A professora da disciplina de gastronomia inclusiva, Angélica Weber Menzel, conta que apresenta para os alunos os insumos que podem ser utilizados. “A partir desses insumos, começamos a montar um menu e a testar cada receita, é muito desafiador e gratificante”, afirma. Pães, tortas, bolos e doces vão tomando forma dentro das restrições do universo da fenilcetonúria.

A novidade da tarde foi o buffet de cachorro-quente com salsicha feita sem proteína, com mandioca e beterraba, e pão feito com moranga. Também foram oferecidos risoles de legumes, bolo de aniversário, mousse de maracujá, bolachas de alfarroba e de banana, sopas de couve-flor e moranga, cocada cremosa, docinhos de coco com bananada e pipoca de sagu.

Cristine Rochol/PMPA

Desafios - O diagnóstico de fenilcetonúria da Manuela, hoje com 14 anos, veio cheio de dúvidas e incertezas para a mãe Cátia Saatkamp, 40 anos. A confirmação chegou no teste do pezinho, feito nos primeiros dias de vida do bebê. Aos poucos, Cátia entendeu que, se fizesse o tratamento correto ao longo de toda a vida, Manuela teria um desenvolvimento normal. “Foi um desafio saber dessa doença, que é muito rara”, diz Cátia, moradora de Colinas, cidade que fica a uma hora e meia de Porto Alegre. A pediatra que atendeu a bebê logo encaminhou a família para o HMIPV, onde funciona o Serviço de Referência em Triagem Neonatal do Rio Grande do Sul (SRTN-RS), responsável pelo acompanhamento por toda a vida dos pacientes diagnosticados no teste do pezinho.

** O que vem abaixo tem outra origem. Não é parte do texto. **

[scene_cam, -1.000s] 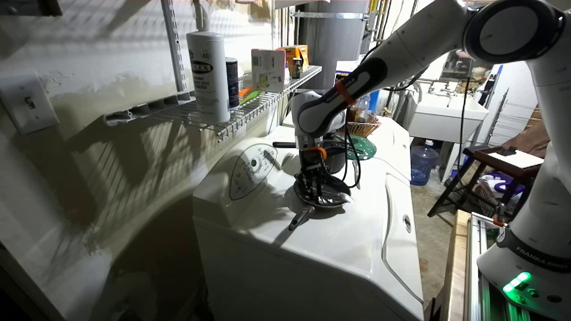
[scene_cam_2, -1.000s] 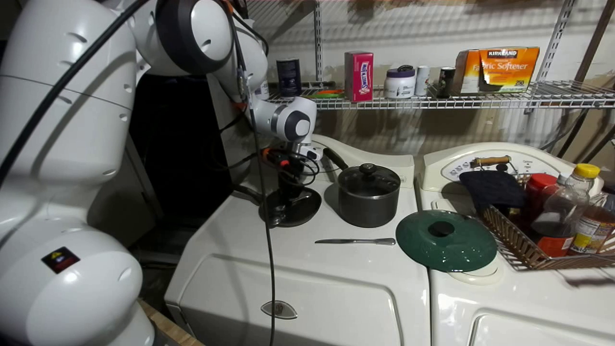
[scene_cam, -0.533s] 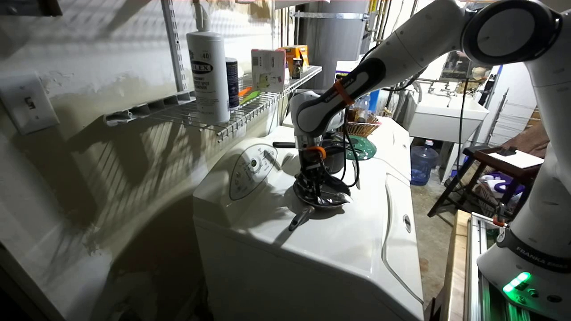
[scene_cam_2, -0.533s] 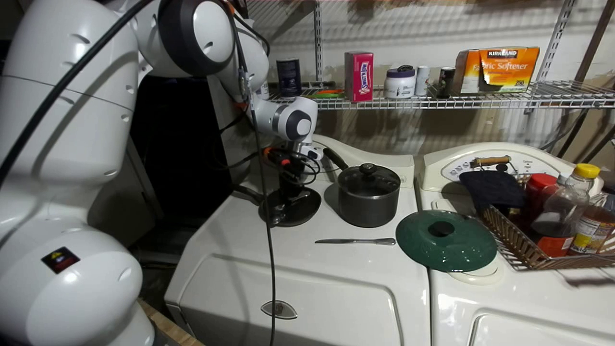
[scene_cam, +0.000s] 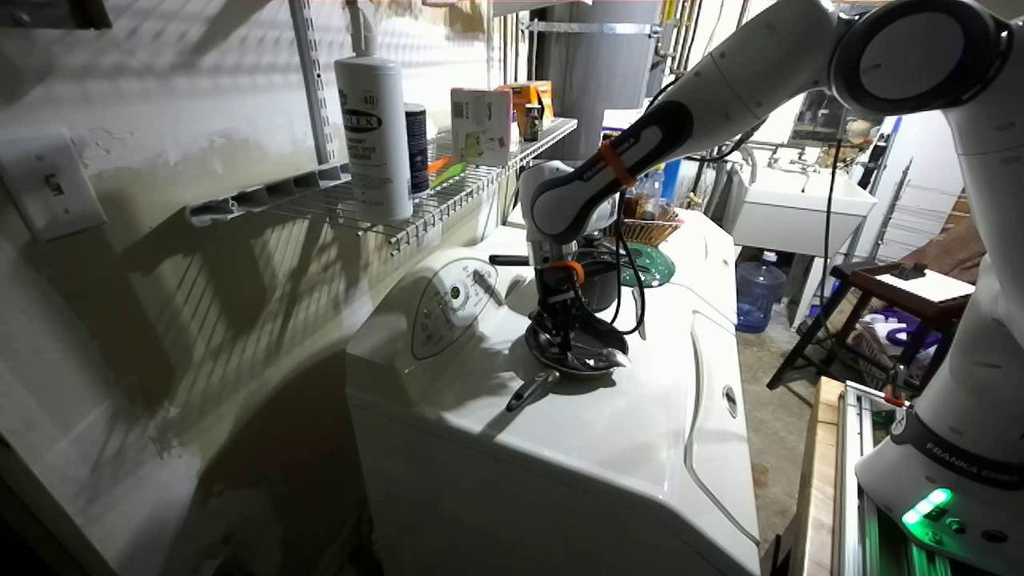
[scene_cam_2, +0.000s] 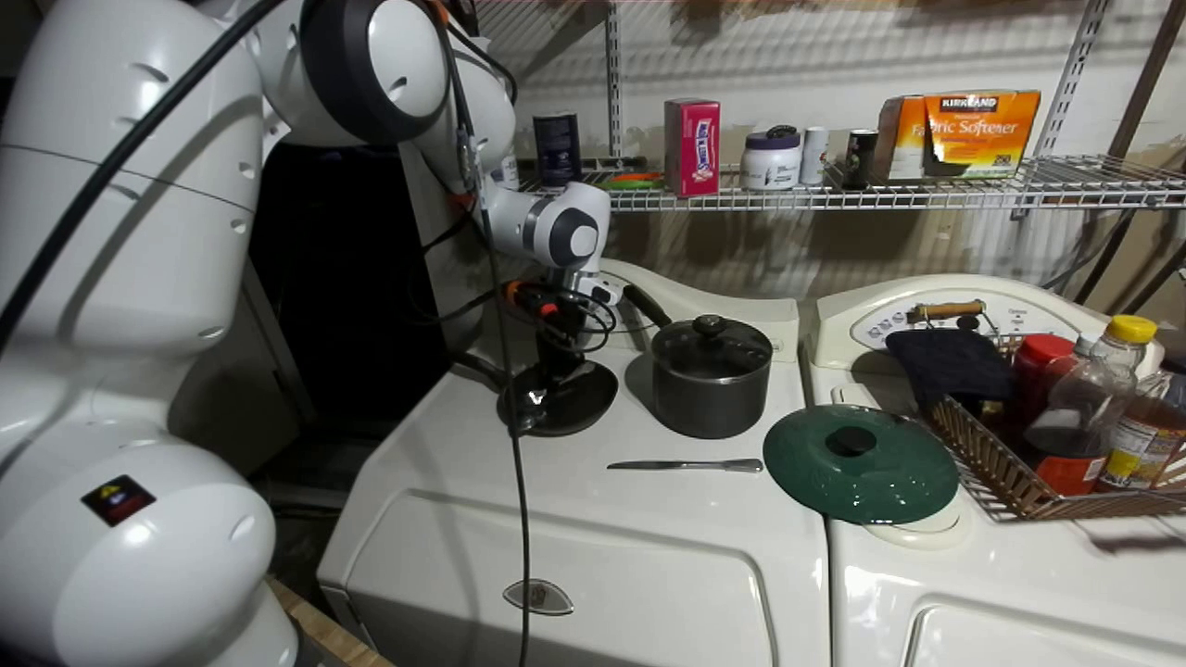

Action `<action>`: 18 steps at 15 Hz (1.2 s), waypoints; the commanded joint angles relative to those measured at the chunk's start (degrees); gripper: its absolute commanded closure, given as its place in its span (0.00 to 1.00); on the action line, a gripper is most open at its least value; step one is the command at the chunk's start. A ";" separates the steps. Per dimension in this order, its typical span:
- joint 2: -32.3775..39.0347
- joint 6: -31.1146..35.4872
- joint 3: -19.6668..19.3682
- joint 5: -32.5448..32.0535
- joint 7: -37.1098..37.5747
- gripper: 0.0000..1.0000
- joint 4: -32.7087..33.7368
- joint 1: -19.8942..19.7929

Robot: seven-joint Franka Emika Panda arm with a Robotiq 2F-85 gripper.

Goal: Move the fork from the pan and place it on the knife next to the pot

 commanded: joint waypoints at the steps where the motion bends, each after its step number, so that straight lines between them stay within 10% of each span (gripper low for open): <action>1: -2.58 -0.70 -0.48 0.73 0.09 0.96 -1.42 1.10; 14: -5.22 0.16 -1.05 -1.47 0.42 0.98 -1.45 1.53; 18: -2.59 0.86 -1.37 -2.83 -0.93 0.61 -0.19 1.33</action>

Conforme a nutricionista do SRTN-RS, Fernanda Conde, momentos como este são fundamentais para esclarecer sobre as causas, novas tecnologias, o que funciona e o que pode melhorar. “A troca de experiências entre as famílias é muito importante, pois dá uma ideia de integração, de sentir-se parte deste momento de alimentação em que os pacientes com fenilcetonúria podem saborear todas as guloseimas da festa, coisa que eles não podem fazer no dia a dia”, comenta.   

Fenilcetonúria - É uma doença genética na qual as crianças não conseguem desmanchar a fenilalanina, uma substância existente no sangue. Se não for diagnosticada no recém-nascido, a substância se acumula no organismo, especialmente no cérebro, levando à deficiência mental, que pode ser evitada com o diagnóstico precoce no teste do pezinho. O tratamento inclui dieta rigorosa, restrita em proteínas.

A programação foi promovida pelo SRTN-RS do Hospital Materno Infantil Presidente Vargas, em parceria com a Unisinos e o Instituto Atlas Biosocial.